Monday, February 8, 2016

One very blessed girl

When I was thinking about how to tell you my good news I really could only think about exclamations and CAPS and every happy dance insert I could image. September 4 was my surgery date and I was told that same month that I was in remission!



 YOU GUYS I'M 5 MONTHS INTO REMISSION!!!!!! (happy dance :) 

Thank you thank you for your positive thoughts, prayers, messages lovelies!




I remember when we were told I would need another surgery, it was overwhelming. And the thought that it would be major surgery was even worse, especially since it was scheduled so close to my first surgery that I was still recovering from.  To top it all off it was going to take place my birthday month. And i don't know about you but I LOVE birthday months. I literally celebrate all month. Just little ways and doing little things but I LOVE birthdays no matter how old ;) And this time I wasn't so excited, just tired. My surgery took place the 4th of September and my birthday was the 15th. Well it turned out to be quite a birthday healing from 32 staples ( yuck!) but that still didn't stop us from celebrating :) It was rainy and cold I remember but it didn't bother me one bit. I forced myself into one of my favorite dresses and we went out to celebrate.  I've a new appreciation for life and I'm very happy that my family celebrated with me. I know we don't live forever but I'm certain that we leave our mark on those around us. It's truly given me a new perspective and I'm humbled and blessed to live everyday with this miracle.

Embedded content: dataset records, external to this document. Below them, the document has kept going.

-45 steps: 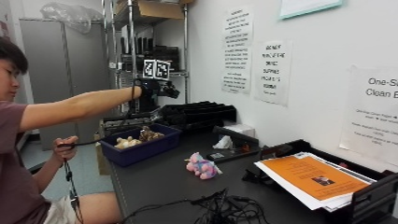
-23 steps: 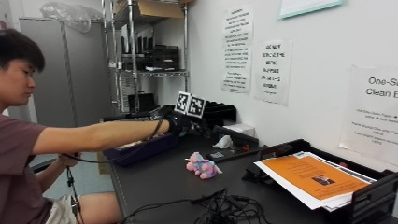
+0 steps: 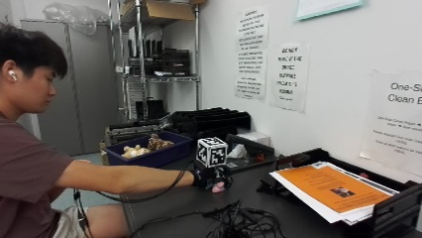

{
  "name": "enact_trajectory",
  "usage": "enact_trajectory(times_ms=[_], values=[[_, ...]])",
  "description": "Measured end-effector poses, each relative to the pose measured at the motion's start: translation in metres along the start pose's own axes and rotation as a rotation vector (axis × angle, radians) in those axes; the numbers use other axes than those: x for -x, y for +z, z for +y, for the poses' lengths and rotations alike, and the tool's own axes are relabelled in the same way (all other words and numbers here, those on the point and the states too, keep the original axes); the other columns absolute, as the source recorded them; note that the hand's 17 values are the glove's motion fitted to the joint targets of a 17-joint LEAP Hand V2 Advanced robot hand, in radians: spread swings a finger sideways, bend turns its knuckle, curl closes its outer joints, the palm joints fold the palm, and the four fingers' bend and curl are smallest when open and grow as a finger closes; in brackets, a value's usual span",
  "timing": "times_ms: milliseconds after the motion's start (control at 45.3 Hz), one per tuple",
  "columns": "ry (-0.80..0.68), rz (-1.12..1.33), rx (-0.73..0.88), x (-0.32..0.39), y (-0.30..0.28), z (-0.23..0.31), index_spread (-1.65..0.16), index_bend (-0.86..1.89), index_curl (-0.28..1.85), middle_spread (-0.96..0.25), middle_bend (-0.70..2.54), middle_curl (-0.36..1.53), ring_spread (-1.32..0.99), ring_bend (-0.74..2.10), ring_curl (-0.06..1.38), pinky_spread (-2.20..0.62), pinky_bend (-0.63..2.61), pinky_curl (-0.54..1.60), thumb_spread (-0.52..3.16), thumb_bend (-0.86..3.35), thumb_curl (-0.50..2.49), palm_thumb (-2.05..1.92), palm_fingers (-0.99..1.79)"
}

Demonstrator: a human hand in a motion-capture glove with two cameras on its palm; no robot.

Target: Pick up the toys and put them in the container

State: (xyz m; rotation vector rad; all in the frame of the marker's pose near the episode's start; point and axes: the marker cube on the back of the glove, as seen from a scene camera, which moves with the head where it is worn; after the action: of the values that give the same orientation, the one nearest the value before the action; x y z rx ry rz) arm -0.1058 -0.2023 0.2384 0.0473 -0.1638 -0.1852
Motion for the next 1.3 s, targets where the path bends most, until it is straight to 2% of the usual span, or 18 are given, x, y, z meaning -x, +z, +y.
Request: enact_trajectory(times_ms=[44, 133, 177, 287, 486, 707, 861, 1016, 1303], values=[[-0.003, -0.024, -0.060, 0.001, 0.002, 0.001, -0.26, 0.40, 0.37, -0.17, 0.58, 0.42, -0.16, 0.48, 0.36, -0.02, 0.65, 0.24, 1.28, 0.00, 0.37, 0.10, 0.73], [0.007, -0.042, -0.150, 0.003, 0.001, 0.004, -0.27, 0.44, 0.41, -0.21, 0.80, 0.51, -0.25, 0.63, 0.42, -0.09, 0.55, 0.22, 1.33, 0.02, 0.37, 0.15, 0.89], [0.004, -0.035, -0.169, 0.004, -0.002, 0.007, -0.27, 0.45, 0.42, -0.23, 0.87, 0.55, -0.29, 0.79, 0.46, -0.13, 0.62, 0.24, 1.33, 0.08, 0.41, 0.27, 1.13], [-0.008, -0.050, -0.124, 0.002, -0.016, 0.017, -0.27, 0.51, 0.50, -0.25, 1.00, 0.64, -0.35, 1.01, 0.58, -0.21, 0.80, 0.32, 1.26, 0.12, 0.47, 0.40, 1.27], [-0.035, -0.046, -0.125, 0.008, -0.097, 0.041, -0.28, 0.68, 0.63, -0.26, 1.19, 0.74, -0.39, 1.20, 0.67, -0.27, 0.93, 0.41, 1.05, 0.11, 0.57, 0.51, 1.21], [-0.067, 0.034, -0.211, 0.023, -0.206, 0.084, -0.29, 0.81, 0.77, -0.25, 1.29, 0.80, -0.39, 1.27, 0.70, -0.30, 1.01, 0.46, 0.89, 0.07, 0.66, 0.54, 1.13], [-0.097, 0.076, -0.252, 0.052, -0.250, 0.104, -0.28, 0.85, 0.84, -0.24, 1.33, 0.83, -0.39, 1.30, 0.71, -0.30, 1.03, 0.48, 0.81, 0.05, 0.71, 0.55, 1.09], [-0.179, 0.061, -0.278, 0.107, -0.278, 0.125, -0.28, 0.85, 0.90, -0.23, 1.34, 0.84, -0.39, 1.33, 0.71, -0.31, 1.04, 0.50, 0.76, 0.03, 0.76, 0.57, 1.07], [-0.393, 0.037, -0.282, 0.282, -0.288, 0.174, -0.28, 0.81, 0.99, -0.22, 1.34, 0.85, -0.39, 1.35, 0.71, -0.31, 1.05, 0.52, 0.72, 0.00, 0.83, 0.58, 1.04]])
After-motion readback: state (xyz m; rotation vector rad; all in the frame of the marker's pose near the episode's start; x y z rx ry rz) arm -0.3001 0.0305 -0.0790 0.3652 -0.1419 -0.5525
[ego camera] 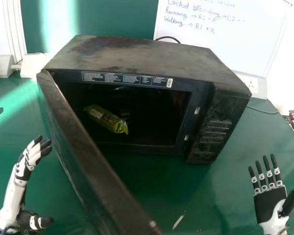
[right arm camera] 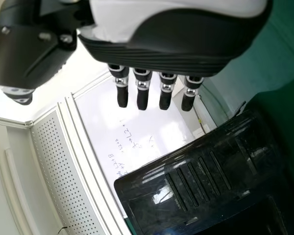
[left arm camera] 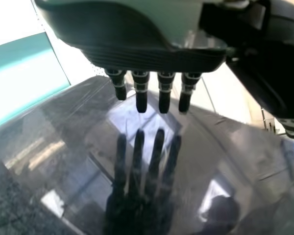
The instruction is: Put biscuit inside oven
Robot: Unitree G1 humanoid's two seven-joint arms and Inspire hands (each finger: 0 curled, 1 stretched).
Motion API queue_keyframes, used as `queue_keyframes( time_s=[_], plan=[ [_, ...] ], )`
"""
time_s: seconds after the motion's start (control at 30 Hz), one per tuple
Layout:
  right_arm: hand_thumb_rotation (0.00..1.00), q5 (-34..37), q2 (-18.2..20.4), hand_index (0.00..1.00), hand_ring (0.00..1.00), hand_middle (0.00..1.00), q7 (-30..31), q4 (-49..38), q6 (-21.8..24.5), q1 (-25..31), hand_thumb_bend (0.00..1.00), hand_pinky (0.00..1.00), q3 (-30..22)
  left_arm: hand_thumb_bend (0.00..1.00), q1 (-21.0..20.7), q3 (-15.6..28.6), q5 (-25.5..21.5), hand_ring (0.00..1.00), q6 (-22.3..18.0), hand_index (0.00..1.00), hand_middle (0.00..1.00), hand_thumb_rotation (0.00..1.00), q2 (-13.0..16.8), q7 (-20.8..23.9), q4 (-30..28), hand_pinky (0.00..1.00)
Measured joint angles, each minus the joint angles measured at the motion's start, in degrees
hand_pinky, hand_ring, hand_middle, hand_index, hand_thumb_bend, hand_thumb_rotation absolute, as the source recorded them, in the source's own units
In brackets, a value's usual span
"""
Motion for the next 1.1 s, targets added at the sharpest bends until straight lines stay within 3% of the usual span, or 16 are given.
queue_keyframes(
  time_s=[0.1, 0.27, 0.4, 0.6, 0.73, 0.8, 0.93, 1.1],
  plan=[
    [0.93, 0.0, 0.0, 1.00, 1.00, 1.00, 0.0, 0.0, 0.0, 0.0, 0.89, 1.00, 0.1, 0.87, 0.0, -2.0, 1.1, 0.95, 0.0, 0.89, 0.96, 0.77, 1.0, 3.3, 0.1, 0.91],
    [0.94, 0.0, 0.1, 0.99, 1.00, 0.99, 0.0, 0.0, 0.0, 0.0, 0.90, 1.00, 0.3, 0.85, 0.1, -5.8, 2.3, 0.98, 0.0, 0.87, 0.97, 0.72, 3.1, 6.1, 0.4, 1.00],
    [0.94, 0.0, 0.2, 0.98, 1.00, 0.99, -0.5, -0.1, 0.0, 0.0, 0.91, 1.00, 0.3, 0.95, 0.2, -7.6, 2.7, 0.95, 0.0, 0.87, 0.94, 0.78, 4.2, 6.4, 0.1, 0.98],
    [0.94, 0.0, 0.2, 1.00, 1.00, 1.00, -0.3, -0.1, 0.0, 0.2, 0.90, 1.00, 0.3, 1.00, 0.2, -9.3, 3.8, 0.90, 0.7, 0.82, 0.91, 0.75, 5.6, 4.8, -2.6, 0.91],
    [0.93, -0.1, 0.3, 0.98, 1.00, 1.00, -0.2, -0.1, 0.0, 0.2, 0.91, 1.00, 0.4, 1.00, 0.3, -11.1, 3.8, 0.90, 4.5, 0.83, 0.92, 0.72, 7.6, 3.5, -6.5, 0.89],
    [0.93, -0.2, 0.3, 0.97, 1.00, 0.99, -0.2, -0.1, 0.0, 0.3, 0.91, 1.00, 0.4, 1.00, 0.4, -11.0, 4.6, 0.93, 6.7, 0.90, 0.97, 0.81, 8.8, 2.7, -9.4, 0.89],
    [0.93, -0.6, 0.4, 0.97, 1.00, 0.99, -0.2, -0.2, -0.2, 0.4, 0.92, 1.00, 0.6, 1.00, 0.2, -10.5, 7.7, 0.92, 11.2, 0.96, 1.00, 0.90, 9.9, 1.7, -15.1, 0.79],
    [0.93, -1.7, 0.7, 0.96, 1.00, 0.97, -0.7, -0.5, -0.4, 0.7, 0.92, 1.00, 0.9, 1.00, 0.3, -11.8, 9.5, 0.87, 17.5, 0.93, 0.97, 0.95, 9.9, 1.6, -21.1, 0.69]
  ],
)
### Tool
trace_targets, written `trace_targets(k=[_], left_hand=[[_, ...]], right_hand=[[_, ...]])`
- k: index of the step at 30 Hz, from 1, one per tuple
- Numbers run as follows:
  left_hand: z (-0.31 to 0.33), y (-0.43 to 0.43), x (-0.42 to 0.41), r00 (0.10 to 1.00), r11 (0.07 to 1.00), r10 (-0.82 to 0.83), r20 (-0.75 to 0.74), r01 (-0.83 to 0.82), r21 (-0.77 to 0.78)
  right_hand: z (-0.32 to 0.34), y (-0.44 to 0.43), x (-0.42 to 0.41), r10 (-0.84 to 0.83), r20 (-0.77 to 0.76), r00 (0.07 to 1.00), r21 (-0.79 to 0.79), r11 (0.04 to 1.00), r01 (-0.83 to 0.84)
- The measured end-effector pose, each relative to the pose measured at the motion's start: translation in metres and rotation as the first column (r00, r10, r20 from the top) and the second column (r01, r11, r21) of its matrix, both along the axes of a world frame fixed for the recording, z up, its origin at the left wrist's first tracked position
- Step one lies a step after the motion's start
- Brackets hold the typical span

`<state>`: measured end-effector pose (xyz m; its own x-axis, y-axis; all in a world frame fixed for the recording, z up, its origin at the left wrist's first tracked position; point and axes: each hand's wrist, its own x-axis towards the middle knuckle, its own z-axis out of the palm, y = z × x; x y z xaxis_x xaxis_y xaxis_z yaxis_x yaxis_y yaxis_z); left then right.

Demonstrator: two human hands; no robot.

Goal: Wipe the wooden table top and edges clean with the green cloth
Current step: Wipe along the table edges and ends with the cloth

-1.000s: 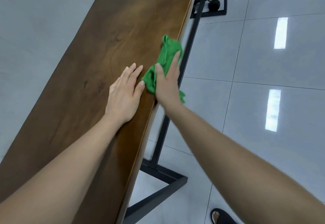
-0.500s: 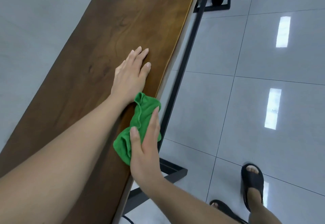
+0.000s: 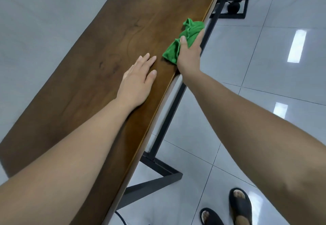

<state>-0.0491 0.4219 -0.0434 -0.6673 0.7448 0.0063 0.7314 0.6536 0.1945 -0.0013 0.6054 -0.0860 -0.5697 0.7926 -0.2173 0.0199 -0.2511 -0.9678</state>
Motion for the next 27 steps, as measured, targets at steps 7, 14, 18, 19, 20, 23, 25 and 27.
trace_targets(k=[7, 14, 18, 19, 20, 23, 25, 27], left_hand=[[0.002, -0.074, 0.044, 0.999, 0.999, 0.049, 0.019, -0.049, -0.004], [0.004, -0.156, 0.089, 0.997, 0.997, 0.070, 0.031, -0.069, -0.013], [0.004, -0.199, 0.116, 0.997, 0.998, 0.070, 0.028, -0.070, -0.010], [0.005, -0.208, 0.121, 0.997, 0.998, 0.069, 0.030, -0.069, -0.008], [0.006, -0.217, 0.126, 0.997, 0.998, 0.068, 0.030, -0.068, -0.005], [0.006, -0.251, 0.140, 0.997, 0.998, 0.063, 0.048, -0.064, 0.008], [0.007, -0.276, 0.147, 0.997, 0.998, 0.057, 0.058, -0.058, 0.019], [0.007, -0.298, 0.152, 0.998, 0.998, 0.051, 0.047, -0.052, 0.020]], right_hand=[[0.001, -0.012, 0.012, 0.041, -0.030, 0.999, -0.039, 0.998, -0.042], [0.000, -0.133, 0.068, 0.080, -0.060, 0.995, -0.062, 0.995, -0.083], [-0.003, -0.234, 0.123, 0.139, -0.084, 0.987, -0.014, 0.990, -0.141], [-0.005, -0.260, 0.138, 0.150, -0.101, 0.984, -0.003, 0.989, -0.151], [-0.006, -0.286, 0.151, 0.157, -0.113, 0.981, 0.001, 0.987, -0.158], [-0.008, -0.364, 0.188, 0.152, -0.119, 0.981, -0.014, 0.988, -0.154], [-0.009, -0.411, 0.208, 0.153, -0.109, 0.982, -0.023, 0.987, -0.156], [-0.010, -0.451, 0.227, 0.159, -0.108, 0.981, -0.028, 0.986, -0.163]])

Even before my stage 1 ovarian cancer diagnosis I made a promise to myself that I would donate my hair for cancer patients. I kept my promise! Even though there was no need for chemo since the cancer was stage 1 and had not spread. I donated my hair for the second time in my life. I hope to continue to do so for as long as I live :)


Also, there was no need for hormone replacement since the hot flashes are manageable ( knock on wood! lol!).


What a crazy testimony. This health journey has changed me in ways I hope are only for good. It's sad that it takes something like this to wake me up to all the amazing blessings everyday. Simple small blessings are where it's at. I appreciate the mom struggle more and I hug and kiss my little R & Mr. Handsome more.  I appreciate my worn out body and am doing my best to take better care of it. I am grateful that despite this hardship my Mr has proven time and time again he loves me and has taken such good care of me and little R during this long healing process. Thank God our world didn't fall apart because of cancer. I'm thankful my family and friends helped in ways I would've never been able to ask for. That's love


My goals this year are
- to be more present.
- open our home
- show more love ( i'm shy! lol!)
- be positive
- work outside comfort zone, volunteer
- celebrate the little things
- Pray in praise. Not just during the tough times.
- de-clutter mentally, physically (our home) spiritually


So this year has been off to a good start. I'll catch you up on life around here with some post christmas stuff + baby shower fun + valentine pretties and gardening love :)


thanks for letting me share this with you. I hope to stay healthy this year as much as possible and I wish the same for you. Hopefully 2016 is off to an amazing start for you too, even in february ;)

love
-d

4 comments:

Anonymous said...

What a positive post! Dear Debee, I wish you much health, luck and wonderful sunny days ahead! )))

Daria said...

Dear Debee, my best wishes to you!!! And your family!
You look really great!
This post is full of positive! Thank you.

Daria said...

Dear Debee, my best wishes to you and your family!
You look really great!
And this post is full of positive!

Gloria King said...

Yeah!! a huge Congratulations to you. I am really happy you are in remission and I wish you the best for you and your family. You look absolutely stunning like always. I met you at the pink pineapple a long time ago . May this year continue to be wonderful.